Жил Алексей Степанович в Балканском Большом переулке, до которого идти минут двадцать. На полпути к трём вокзалам переулок вливался в улицу Каланчёвскую, разделявшуюся ниже на два рукава: Пантелеевку и Переяславку. Сторож брёл против течения. Дом его, терявшийся в золотой дали, приходился почти ровесником Пантелеевскому и Переяславскому. Про него иногда хотелось сказать «праотец нынешних бизнес-центров», их прообраз, ручной работы. Маленький, без деловой агрессивности и – жилой. Хороший уютный дом. Номер четырнадцать. С башенкой.

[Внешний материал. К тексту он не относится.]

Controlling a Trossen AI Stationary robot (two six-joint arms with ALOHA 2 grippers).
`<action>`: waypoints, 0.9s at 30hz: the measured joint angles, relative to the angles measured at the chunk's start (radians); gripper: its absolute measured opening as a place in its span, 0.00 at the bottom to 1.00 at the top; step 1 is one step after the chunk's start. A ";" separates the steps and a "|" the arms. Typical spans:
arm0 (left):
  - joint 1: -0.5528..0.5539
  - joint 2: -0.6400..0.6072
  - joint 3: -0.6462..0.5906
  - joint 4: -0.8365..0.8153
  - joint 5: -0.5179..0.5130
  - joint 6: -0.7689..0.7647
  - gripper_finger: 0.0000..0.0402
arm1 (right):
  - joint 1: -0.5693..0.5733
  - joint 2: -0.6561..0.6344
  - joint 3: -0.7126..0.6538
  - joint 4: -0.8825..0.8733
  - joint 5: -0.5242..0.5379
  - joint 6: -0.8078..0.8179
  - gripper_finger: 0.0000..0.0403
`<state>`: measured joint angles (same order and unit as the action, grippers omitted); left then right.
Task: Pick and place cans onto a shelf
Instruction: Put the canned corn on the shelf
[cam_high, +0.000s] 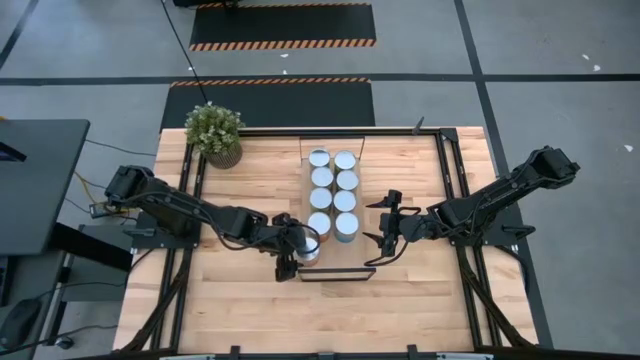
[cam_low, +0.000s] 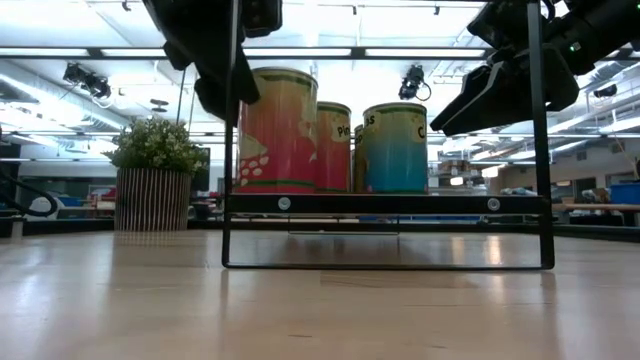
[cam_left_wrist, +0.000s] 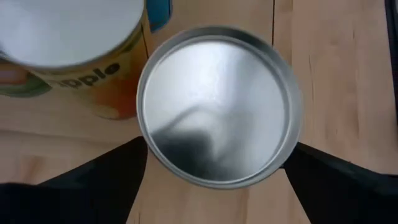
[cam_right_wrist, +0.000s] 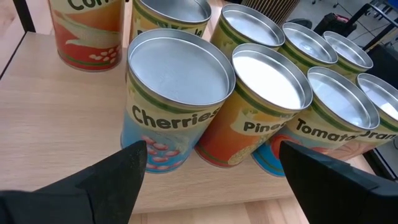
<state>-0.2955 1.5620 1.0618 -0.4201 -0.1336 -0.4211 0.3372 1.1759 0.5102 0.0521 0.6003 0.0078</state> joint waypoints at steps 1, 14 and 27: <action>0.000 0.000 0.002 0.001 0.000 0.001 0.93 | 0.000 0.000 0.000 0.000 0.000 0.000 0.93; -0.002 0.000 0.003 -0.019 0.000 -0.009 0.93 | 0.000 0.000 0.000 0.000 0.000 0.000 0.93; -0.001 0.000 0.003 -0.137 -0.008 -0.018 0.93 | 0.000 0.000 0.000 0.000 0.000 0.000 0.93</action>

Дядя Лёша проковылял по Балканскому, под утренне-пряными тополями, к своему угловому подъезду, и дом заботливо абсорбировал сторожа, дабы баюкать в дремотном тёплом нутре. И дополз до кровати, обмяк, точно часы, проглотившие градину, – выключился, упав, не раздевшись, на покрывало. Спал до упора, до пяти тридцати утра последующих бессолнечных суток. Кемарил и днём – в обнимку с шипящим радио. А дежурство, новое, приближалось. Приблизившись, оно вобрало дядю Лёшу и огорчило отсутствием ангела. Да нет, всё хорошо. Ветреная ночная улица с ним и с Михалычем, Сеней пребывала в гармонии, на душе пели птицы, а то и коты, и, тем не менее, ангела не хватало. Не хватало его и в другие дежурства, накатывающие совместно с двадцатыми числами мая.

«Она со мной не хочет больше связываться, – убивался дежурящий возле труб. – Но за котёнка извиниться бы могла».

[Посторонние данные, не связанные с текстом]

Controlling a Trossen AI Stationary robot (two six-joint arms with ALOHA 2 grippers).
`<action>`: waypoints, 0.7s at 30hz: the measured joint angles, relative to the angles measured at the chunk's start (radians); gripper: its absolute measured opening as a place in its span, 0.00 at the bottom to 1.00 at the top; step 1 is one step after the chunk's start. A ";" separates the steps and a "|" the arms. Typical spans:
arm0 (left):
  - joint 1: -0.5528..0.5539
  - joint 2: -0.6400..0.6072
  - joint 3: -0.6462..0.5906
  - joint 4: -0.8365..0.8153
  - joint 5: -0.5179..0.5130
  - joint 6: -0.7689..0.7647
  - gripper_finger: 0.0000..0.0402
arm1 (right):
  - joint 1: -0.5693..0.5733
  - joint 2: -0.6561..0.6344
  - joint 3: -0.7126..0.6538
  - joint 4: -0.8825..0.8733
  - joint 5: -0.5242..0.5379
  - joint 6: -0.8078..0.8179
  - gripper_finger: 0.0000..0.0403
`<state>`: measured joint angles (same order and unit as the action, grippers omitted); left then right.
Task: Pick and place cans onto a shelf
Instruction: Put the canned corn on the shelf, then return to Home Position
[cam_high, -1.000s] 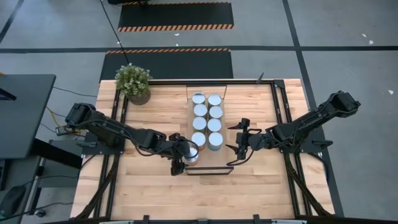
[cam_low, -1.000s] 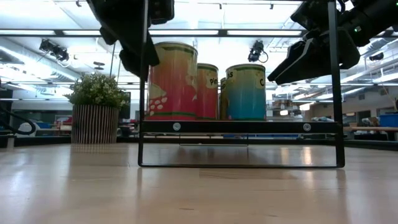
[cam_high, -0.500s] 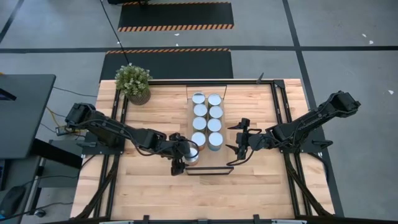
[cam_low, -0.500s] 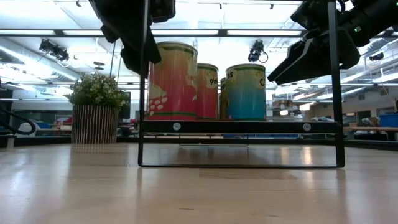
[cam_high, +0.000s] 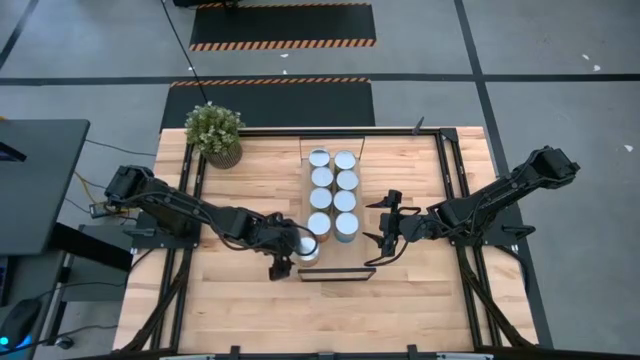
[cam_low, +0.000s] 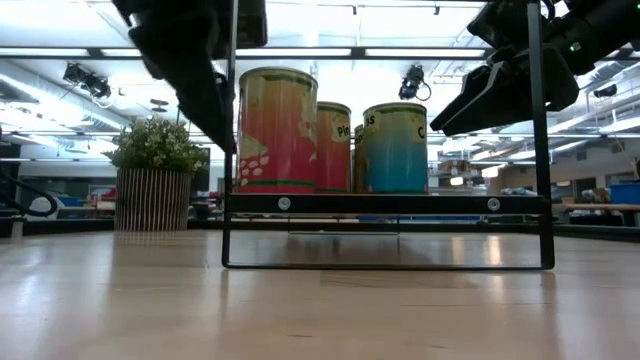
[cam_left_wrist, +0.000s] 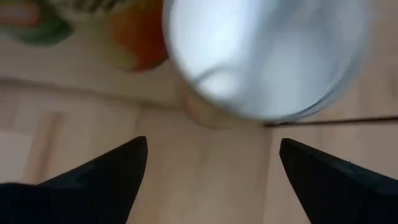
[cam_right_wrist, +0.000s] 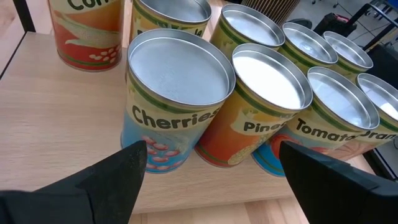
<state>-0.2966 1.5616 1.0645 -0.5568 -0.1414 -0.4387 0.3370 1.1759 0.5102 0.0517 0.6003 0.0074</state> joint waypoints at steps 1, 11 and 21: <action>0.000 0.000 0.000 -0.018 -0.013 -0.003 0.93 | 0.000 0.000 0.000 0.000 0.000 0.000 0.93; 0.002 0.000 0.000 -0.053 -0.162 -0.075 0.93 | 0.000 0.000 0.000 0.000 0.000 0.000 0.93; 0.002 0.000 0.000 0.025 -0.162 -0.075 0.93 | 0.000 0.000 0.000 0.001 0.000 0.000 0.93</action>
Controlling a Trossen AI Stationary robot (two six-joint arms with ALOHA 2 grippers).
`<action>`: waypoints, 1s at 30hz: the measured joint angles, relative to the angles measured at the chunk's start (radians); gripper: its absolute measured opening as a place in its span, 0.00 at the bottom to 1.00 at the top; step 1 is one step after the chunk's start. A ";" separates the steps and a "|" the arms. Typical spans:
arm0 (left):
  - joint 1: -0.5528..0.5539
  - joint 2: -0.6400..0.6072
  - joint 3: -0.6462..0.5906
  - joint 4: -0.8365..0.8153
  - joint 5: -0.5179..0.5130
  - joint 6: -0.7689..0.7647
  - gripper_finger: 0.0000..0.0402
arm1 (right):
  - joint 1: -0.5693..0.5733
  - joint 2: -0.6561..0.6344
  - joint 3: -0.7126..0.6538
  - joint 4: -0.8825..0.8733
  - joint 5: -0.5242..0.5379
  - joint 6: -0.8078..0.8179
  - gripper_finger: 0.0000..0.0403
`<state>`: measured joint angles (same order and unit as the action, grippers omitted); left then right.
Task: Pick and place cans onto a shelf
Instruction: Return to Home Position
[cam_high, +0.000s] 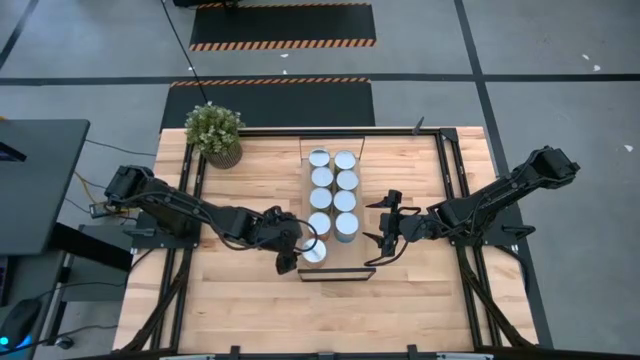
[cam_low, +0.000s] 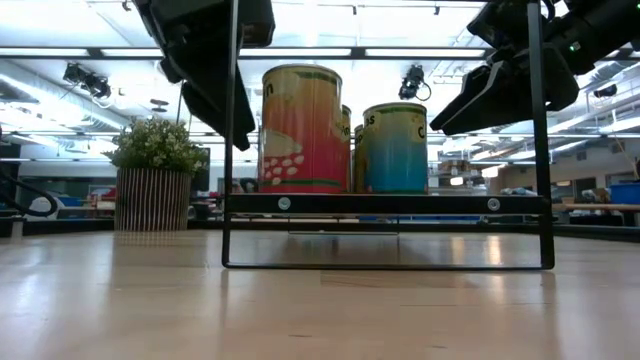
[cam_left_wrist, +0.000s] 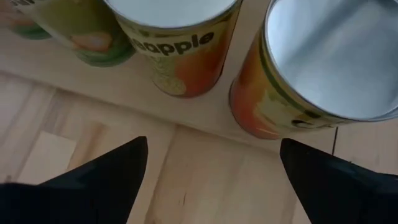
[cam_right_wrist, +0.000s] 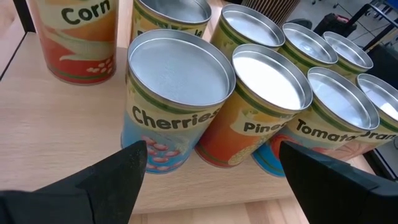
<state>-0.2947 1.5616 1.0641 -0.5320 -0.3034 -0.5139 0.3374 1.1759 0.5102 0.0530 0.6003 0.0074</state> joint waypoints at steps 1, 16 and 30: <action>0.000 0.000 0.000 -0.001 0.000 -0.002 0.93 | 0.000 0.000 0.000 -0.001 0.000 0.000 0.93; 0.006 -0.079 -0.007 -0.018 0.027 0.020 0.93 | 0.007 -0.059 0.000 -0.054 0.001 -0.004 0.93; 0.012 -0.174 -0.011 0.221 -0.081 0.394 0.93 | -0.019 -0.081 -0.071 0.149 -0.026 -0.107 0.93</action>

– Скоро пух тополиный попрёт, – доложил Михалыч, скривившись.

– Да без разницы, – возражал Сеня. – Прочитать бы чего хорошего. Дрянь ведь одну выпускают. Хорошего… И тогда – что черёмуха, что те пух, что мороз – да гори оно всё синим пламенем.

– А домино? – рявкнул Михалыч.

Их напарник мотал на ус: «Стоп-стоп-стоп, Сеня прав. Отвлечься бы. Почитать. Хорошего. Библию не читал лет сто».

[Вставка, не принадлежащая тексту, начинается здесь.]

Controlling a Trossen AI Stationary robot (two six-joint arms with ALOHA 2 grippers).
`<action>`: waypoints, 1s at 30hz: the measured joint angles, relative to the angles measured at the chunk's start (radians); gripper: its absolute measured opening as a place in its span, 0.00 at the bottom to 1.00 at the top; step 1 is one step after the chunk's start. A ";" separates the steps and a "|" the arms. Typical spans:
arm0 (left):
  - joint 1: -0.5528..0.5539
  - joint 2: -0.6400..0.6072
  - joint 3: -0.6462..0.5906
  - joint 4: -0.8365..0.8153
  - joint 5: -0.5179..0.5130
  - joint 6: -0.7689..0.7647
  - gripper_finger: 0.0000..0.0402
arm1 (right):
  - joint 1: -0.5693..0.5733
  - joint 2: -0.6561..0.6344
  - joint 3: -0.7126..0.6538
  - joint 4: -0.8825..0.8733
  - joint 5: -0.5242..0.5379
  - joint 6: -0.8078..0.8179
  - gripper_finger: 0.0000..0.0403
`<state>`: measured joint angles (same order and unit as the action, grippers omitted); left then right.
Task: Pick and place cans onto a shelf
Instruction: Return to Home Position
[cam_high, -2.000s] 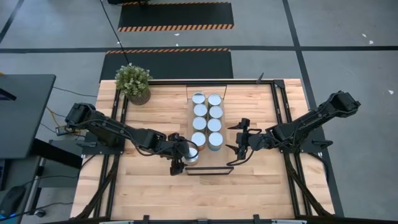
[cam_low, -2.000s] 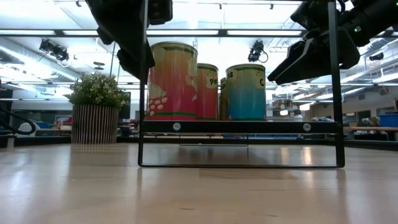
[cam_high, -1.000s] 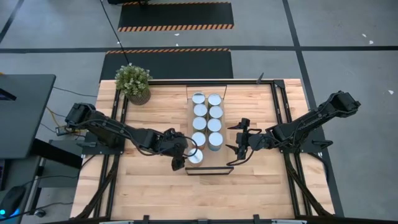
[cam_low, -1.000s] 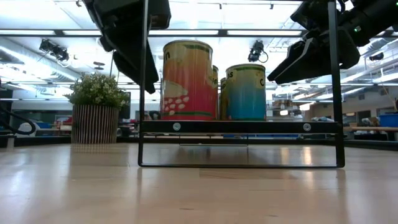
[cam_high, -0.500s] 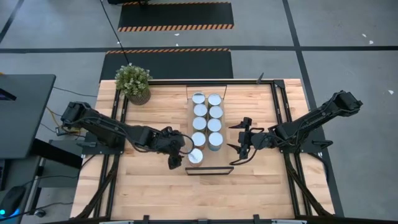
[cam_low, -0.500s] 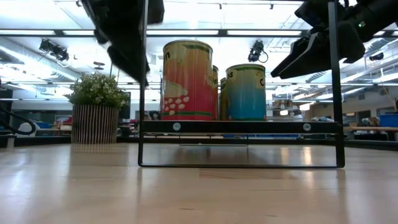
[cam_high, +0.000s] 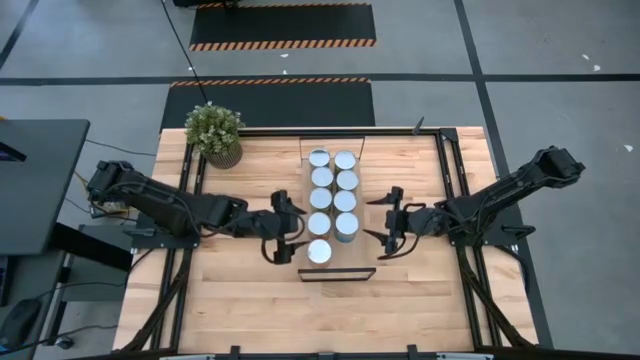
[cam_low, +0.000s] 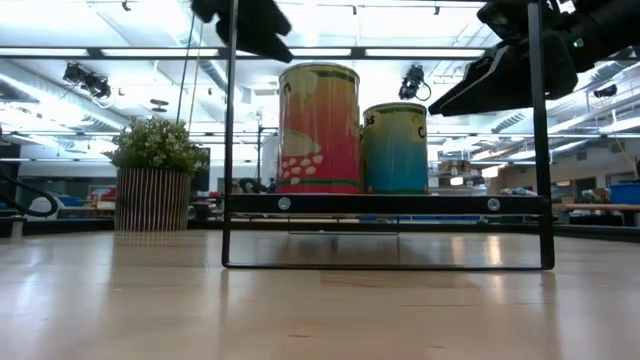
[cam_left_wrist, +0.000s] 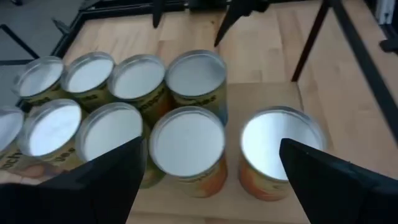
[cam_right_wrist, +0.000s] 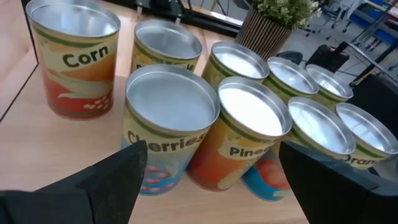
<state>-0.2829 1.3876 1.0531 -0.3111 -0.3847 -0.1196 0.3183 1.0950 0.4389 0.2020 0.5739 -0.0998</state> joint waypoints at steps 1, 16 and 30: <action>0.006 -0.004 0.000 -0.004 0.000 0.005 0.93 | -0.003 -0.003 0.000 0.000 0.000 -0.004 0.93; 0.011 -0.055 0.000 0.046 0.007 0.139 0.93 | -0.045 -0.071 0.000 -0.011 -0.022 -0.007 0.93; 0.065 -0.187 -0.345 0.477 0.078 0.186 0.89 | -0.135 -0.164 -0.154 0.276 -0.102 -0.111 0.93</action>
<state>-0.2178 1.2006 0.7077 0.1655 -0.3062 0.0666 0.1838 0.9305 0.2852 0.4781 0.4719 -0.2109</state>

Поискав в полусонной родной квартире, он собрался сходить за Библией к Павлу и решить два вопроса в одном, ибо с Павлом стоило побеседовать и об Ирине. Без предлога идти не желалось, а вон тебе и предлог.

Павел сидел на крыше с кефиром, о чём дядя Лёша, естественно, не подозревал. Ждал в подъезде. Извёлся, звал его так и сяк, но – ни тени хранителя, ничего… Сторож бросил бычок на ступеньку, сплюнул.

Возмущённый глас Павла ворвался в подъезд сейчас же:

– Надо же, вы – хамьё!

– О, сработало.

– Что?

– Я вас ждал-ждал.

– Подотрите-ка за собой.

– Дайте Библию.

Внешний вид хранителя, пришедший по завершении злоключений с Вовкой в норму, от слова «Библия» вышел за грани нормы в верха – вдохновенно порозовел, подобрел. Сторож воспользовался:

– Скажите мне, что происходит? Где Ирина? Она не спустится ко мне никогда? Всё кончено?

– Здрасьте. А интересно, почему вы к Инге не сходили в гости?

– Неудобно даму тревожить. Я к ней раз через поручение приходил, а… вот…

– Никуда вы не денетесь.

– Я?

– Вас эдак запросто не отпустят. Нате Библию. – Павел шагнул вправо, откинул крышку почтового ящика, висящего на двери, извлёк требуемое и довесил фразой: – Спустится-спустится. Извиняйте, а я покамест посплю.

– Добрых грёз.

С Библией он дошёл до Переяславского дома, до таблички «ГАСИС». И – охнул. Табличка сменилась почтовым ящиком. Когда, смущённый, поднимал его крышку, померещился Ингин хриплый смешок, сама не являлась.

«Какая фифа», – цедил вызволитель сквозь сигарету, выуживая из почтового мира альбом с репродукциями картин.

– Иеронимус Босх. Ой, спасибо.

Обе книги прижались к груди, ноги сторожа допетляли до лавочки у песочницы в пыльно-обыденном измерении потрясающего двора. Сторожу с книгами селось на час или три. Читалось, листалось. Ребята, игравшие у песочницы, с палками, криками, и отвлекали его, и вовлекали в глубины далёких космичных недетских комнат, в пространства огромных нездешних лестничных клеток с окнами в смысл. А дети играли во что-то неясное. Хором кричали без устали: «Чур, не я!»